Riporta Repubblica: È il famoso passo di lato atteso per due mesi da Luigi Di Maio. Che matura adesso però, fuori tempo massimo con molta probabilità, nel corso delle ultime telefonate che hanno riacceso il canale del dialogo con Matteo Salvini. Il capo politico dei 5 stelle si dice ora pronto a sostenere anche il governo a termine lanciato due giorni fa dal leghista, concordando solo con lui un premier “terzo”, una figura anche esterna ai partiti, e un programma in pochi punti che potrebbe essere quello già abbozzato: stop all’aumento dell’Iva e ai tagli Ue, stretta sull’immigrazione e superamento della Fornero. Ma con una sola, inamovibile – e determinante – condizione: anche da questo governo di scopo per portare al voto nei primi del 2019 Silvio Berlusconi e i suoi dovrebbero tenersi fuori. Al massimo concedere il sostegno esterno del quale si era già parlato nelle consultazioni condotte dalla presidente del Senato Elisabetta Alberti Casellati.

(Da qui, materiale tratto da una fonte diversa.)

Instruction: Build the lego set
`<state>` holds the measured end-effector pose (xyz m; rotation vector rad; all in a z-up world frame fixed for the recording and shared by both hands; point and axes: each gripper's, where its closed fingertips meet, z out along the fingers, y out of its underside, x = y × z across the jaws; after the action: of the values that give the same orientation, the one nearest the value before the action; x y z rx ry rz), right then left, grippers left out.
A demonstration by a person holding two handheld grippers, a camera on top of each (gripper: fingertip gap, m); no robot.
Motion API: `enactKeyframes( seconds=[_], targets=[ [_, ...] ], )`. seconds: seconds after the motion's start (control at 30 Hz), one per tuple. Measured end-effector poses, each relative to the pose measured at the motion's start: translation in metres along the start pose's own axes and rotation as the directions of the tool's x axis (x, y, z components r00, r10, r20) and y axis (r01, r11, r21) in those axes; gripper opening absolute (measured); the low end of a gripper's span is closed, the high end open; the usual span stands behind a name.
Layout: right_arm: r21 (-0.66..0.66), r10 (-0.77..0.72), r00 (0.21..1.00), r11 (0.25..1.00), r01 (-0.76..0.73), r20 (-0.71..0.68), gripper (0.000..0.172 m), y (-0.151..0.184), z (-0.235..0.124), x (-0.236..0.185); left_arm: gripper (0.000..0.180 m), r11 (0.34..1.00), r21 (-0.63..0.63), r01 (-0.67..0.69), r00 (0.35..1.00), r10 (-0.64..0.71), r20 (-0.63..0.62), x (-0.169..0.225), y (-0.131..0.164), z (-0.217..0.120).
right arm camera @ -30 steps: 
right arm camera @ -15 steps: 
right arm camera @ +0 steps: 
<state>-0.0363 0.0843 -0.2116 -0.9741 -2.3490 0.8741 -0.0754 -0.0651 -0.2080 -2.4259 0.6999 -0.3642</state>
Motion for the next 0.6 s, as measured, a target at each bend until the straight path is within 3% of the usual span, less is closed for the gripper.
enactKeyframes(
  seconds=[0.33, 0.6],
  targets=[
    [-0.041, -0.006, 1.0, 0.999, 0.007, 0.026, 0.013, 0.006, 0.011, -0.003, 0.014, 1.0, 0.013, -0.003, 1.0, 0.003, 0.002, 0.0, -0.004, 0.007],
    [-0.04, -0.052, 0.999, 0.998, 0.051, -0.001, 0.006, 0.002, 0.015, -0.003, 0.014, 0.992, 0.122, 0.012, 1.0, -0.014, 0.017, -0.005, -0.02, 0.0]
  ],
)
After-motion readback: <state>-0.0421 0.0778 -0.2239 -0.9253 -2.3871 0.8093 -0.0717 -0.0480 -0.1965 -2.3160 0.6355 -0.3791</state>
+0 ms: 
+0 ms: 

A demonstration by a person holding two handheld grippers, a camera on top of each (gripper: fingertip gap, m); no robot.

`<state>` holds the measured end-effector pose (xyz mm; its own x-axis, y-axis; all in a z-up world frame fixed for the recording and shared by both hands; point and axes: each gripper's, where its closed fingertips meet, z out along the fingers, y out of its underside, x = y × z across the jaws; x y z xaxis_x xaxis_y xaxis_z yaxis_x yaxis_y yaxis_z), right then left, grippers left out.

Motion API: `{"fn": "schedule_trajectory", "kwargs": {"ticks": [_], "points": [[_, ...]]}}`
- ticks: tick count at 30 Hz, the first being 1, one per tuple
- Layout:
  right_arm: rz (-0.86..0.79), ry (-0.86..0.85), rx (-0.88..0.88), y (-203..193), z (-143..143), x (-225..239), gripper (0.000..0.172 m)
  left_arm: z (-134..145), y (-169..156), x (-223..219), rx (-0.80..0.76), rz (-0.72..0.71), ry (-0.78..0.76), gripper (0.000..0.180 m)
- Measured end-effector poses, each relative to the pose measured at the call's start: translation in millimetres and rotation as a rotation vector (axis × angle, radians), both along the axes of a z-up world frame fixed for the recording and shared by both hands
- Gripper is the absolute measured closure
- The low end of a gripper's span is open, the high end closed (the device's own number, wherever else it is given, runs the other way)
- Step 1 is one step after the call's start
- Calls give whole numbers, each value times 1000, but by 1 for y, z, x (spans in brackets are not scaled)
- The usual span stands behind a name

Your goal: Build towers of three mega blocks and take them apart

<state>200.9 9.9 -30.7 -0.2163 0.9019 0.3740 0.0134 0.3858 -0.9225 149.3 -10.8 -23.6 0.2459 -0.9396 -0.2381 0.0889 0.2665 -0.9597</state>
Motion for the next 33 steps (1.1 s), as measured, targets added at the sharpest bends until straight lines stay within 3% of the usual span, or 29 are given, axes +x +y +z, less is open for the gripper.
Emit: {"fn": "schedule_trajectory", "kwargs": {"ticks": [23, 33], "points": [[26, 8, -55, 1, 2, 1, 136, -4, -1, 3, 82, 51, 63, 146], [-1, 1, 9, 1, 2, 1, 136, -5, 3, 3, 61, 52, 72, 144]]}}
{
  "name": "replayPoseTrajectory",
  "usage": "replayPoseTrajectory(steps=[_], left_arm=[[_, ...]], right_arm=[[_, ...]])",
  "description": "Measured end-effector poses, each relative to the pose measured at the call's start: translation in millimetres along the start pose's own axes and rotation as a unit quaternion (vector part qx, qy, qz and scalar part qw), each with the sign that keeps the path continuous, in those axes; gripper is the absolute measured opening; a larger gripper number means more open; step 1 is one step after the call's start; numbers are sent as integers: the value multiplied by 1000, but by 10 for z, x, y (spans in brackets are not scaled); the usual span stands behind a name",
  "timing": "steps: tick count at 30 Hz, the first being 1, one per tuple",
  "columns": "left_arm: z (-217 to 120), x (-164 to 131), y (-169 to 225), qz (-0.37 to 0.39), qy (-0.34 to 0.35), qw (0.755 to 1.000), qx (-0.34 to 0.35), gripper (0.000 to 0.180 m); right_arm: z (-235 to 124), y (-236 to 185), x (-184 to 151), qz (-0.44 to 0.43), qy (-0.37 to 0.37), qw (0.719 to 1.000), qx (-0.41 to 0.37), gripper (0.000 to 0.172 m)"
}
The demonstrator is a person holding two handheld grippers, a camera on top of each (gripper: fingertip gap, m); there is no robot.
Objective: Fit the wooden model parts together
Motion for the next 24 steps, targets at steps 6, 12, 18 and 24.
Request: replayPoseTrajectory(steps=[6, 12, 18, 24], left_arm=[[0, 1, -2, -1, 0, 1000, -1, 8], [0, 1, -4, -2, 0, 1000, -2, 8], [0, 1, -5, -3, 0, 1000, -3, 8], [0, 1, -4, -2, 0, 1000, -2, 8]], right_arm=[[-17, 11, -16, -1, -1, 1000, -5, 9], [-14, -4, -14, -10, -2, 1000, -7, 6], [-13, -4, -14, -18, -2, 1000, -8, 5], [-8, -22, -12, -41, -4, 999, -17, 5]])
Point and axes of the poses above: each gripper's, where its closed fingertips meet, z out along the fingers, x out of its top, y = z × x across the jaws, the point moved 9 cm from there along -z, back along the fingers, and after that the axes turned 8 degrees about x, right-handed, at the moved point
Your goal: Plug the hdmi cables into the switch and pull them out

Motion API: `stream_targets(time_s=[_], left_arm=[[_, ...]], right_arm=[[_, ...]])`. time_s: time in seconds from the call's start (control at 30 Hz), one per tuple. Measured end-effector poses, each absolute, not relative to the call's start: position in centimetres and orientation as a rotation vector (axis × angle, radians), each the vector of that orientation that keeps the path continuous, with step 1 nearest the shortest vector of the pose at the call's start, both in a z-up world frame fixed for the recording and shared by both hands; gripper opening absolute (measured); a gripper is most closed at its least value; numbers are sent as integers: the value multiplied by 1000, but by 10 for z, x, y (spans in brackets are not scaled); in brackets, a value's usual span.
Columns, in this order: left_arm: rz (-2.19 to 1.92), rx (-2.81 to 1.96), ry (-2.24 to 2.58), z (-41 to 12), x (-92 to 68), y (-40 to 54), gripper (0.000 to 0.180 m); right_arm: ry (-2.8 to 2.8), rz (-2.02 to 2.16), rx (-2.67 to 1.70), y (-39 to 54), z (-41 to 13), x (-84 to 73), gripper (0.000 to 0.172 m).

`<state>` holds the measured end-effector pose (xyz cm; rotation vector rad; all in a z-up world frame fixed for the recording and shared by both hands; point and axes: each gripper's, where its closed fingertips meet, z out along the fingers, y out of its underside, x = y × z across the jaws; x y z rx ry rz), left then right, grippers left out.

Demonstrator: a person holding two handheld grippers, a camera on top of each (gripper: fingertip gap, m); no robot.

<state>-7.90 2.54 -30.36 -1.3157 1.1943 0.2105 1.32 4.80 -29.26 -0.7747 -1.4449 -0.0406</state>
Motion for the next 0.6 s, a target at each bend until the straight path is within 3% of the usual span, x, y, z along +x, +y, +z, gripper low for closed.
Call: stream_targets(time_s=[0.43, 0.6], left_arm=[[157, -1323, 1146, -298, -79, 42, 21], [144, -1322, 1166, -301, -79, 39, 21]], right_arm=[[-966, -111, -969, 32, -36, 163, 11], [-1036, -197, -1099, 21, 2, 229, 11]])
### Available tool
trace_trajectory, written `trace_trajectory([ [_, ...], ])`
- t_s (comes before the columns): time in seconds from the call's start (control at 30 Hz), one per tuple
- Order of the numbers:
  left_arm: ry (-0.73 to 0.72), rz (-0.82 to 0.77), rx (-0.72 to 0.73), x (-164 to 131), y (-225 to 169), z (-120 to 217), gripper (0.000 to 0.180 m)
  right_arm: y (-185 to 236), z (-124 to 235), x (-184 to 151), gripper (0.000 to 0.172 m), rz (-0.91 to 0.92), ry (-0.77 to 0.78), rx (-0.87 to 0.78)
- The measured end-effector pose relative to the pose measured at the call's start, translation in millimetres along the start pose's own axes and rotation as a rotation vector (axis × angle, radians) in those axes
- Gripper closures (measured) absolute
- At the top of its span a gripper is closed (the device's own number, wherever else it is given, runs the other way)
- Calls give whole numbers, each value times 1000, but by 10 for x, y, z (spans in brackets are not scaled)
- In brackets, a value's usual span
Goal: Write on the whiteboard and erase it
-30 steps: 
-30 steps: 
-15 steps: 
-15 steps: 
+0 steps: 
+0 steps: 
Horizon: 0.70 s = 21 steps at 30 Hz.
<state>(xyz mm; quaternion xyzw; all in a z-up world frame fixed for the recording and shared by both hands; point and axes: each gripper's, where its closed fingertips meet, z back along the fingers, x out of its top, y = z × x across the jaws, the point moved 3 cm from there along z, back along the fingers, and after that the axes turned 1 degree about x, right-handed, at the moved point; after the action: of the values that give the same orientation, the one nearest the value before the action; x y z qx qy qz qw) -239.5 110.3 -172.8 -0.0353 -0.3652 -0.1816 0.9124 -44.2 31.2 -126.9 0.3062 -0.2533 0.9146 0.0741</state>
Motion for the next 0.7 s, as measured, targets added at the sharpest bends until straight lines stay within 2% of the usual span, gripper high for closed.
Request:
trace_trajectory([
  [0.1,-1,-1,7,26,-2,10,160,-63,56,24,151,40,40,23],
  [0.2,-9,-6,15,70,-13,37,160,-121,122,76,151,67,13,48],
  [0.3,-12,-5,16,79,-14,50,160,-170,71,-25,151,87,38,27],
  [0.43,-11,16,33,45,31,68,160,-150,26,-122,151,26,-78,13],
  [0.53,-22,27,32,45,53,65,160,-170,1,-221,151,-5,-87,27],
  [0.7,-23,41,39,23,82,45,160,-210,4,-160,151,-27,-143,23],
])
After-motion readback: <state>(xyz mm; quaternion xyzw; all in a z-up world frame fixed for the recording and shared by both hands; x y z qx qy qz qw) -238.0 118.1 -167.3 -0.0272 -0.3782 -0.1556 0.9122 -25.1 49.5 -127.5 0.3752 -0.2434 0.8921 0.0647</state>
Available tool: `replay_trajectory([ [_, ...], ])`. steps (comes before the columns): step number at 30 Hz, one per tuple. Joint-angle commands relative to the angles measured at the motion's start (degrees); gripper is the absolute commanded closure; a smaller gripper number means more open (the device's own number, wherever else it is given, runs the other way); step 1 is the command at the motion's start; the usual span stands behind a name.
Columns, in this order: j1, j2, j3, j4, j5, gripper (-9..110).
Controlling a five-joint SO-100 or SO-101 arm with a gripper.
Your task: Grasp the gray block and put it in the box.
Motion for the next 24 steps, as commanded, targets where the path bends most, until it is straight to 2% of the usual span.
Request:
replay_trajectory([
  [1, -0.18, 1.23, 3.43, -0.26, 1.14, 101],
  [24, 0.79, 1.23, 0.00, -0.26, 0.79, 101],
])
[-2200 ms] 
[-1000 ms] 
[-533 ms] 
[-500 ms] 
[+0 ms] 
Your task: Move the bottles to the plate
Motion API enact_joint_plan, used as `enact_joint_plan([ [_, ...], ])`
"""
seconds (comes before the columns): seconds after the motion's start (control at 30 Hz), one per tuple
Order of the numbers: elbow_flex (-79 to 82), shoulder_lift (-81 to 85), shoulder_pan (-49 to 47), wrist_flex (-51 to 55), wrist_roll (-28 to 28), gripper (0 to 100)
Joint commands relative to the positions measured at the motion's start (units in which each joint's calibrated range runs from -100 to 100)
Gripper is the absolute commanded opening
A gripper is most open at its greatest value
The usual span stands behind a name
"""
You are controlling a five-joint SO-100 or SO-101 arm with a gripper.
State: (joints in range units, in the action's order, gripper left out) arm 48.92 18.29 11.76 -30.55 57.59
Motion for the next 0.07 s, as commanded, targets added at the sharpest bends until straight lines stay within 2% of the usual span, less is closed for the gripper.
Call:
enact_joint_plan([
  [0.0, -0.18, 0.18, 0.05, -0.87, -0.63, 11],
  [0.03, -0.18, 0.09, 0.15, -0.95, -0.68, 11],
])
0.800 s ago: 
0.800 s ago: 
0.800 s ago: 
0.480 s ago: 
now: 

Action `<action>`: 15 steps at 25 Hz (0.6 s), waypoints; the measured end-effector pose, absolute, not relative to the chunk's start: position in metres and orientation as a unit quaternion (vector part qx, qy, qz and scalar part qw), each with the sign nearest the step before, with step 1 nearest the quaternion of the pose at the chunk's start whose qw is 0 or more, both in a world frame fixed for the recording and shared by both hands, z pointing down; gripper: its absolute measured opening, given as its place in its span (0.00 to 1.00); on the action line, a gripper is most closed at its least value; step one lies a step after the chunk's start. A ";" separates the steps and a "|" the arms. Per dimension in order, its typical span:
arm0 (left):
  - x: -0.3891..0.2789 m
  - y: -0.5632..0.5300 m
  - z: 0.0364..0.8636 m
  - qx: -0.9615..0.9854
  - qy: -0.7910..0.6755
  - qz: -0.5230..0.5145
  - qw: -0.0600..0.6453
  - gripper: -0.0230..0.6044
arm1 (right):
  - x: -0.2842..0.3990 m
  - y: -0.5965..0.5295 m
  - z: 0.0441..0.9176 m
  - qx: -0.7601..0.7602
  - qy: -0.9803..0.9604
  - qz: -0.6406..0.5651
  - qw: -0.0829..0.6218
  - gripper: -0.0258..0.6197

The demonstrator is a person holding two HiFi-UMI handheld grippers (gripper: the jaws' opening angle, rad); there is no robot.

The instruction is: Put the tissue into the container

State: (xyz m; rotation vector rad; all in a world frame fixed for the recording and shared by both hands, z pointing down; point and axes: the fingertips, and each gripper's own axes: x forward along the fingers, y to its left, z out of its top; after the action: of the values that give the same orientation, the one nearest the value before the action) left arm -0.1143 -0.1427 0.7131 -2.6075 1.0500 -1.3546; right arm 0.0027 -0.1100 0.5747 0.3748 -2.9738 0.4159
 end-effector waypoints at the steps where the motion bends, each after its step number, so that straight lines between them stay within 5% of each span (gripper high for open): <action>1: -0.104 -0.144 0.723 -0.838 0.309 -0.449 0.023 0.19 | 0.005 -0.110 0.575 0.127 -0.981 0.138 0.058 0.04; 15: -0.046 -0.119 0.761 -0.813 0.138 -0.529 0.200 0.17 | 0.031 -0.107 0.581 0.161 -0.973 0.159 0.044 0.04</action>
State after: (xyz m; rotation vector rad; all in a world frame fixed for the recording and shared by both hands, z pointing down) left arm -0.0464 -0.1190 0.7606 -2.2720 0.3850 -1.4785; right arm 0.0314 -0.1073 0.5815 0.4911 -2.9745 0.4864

Adesso, con calma, analizziamo gli abissi di stupidità in cui l’ex Bibitaro vuol far cadere la discussione. Salvini propone un governo di sei mesi, per fare alcune cose. Bene. Di Maio risponde: ok, cerchiamo una figura terza (cosa che richiederà tempo), poi ci alleiamo. Io e te. Ma Berlusconi (e pure Meloni) devono stare fuori, votando a comando. Questa fesseria si colloca tra il surreale e l’assurdo. Ma ve lo immaginate dover votare provvedimenti sui quali non si può influire, che non hai potuto influenzare e che ti vengono imposti solo perché gli elettori a cinque stelle sono, come sempre, dei turisti della democrazia e non hanno idea di come giri il mondo fuori dai social network? Ovviamente Berlusconi ha riso in faccia alla proposta e stasera, spero, spiegherà a Salvini perché non stia solo sprecando tempo a parlarci, ma stia facendo anche danni politici.

Prima di tutto, se queste cose Giggino le dovesse dire direttamente in pubblico, per mancanza di amichetti da chiamare al cellulare farebbero tutt’altro effetto. Secondo, perché così può scaricare la colpa su di noi. Terzo, a causa del rifiuto di Salvini di ragionare sul Governo salva IVA, ovvero sei mesi di tregua in cui evitare di aumentare le tasse, la posizione del centrodestra è già indebolita. Perdere ulteriore terreno è un regalo che non possiamo permetterci di fargli. Faccio notare che consentire alla nascita di un esecutivo del genere sarebbe letale per Di Maio: andando al voto in Marzo lui non si potrebbe più ricandidare. Ma se ci fai il governo assieme, decide lui quando cade e può forzarti la mano, facendo in fretta e furia la Finanziaria e facendo cadere tutto a Novembre. Insomma, caro Matteo, metti il cellulare in modalità aereo ed allacciati le cinture. Si va verso una grossa turbolenza.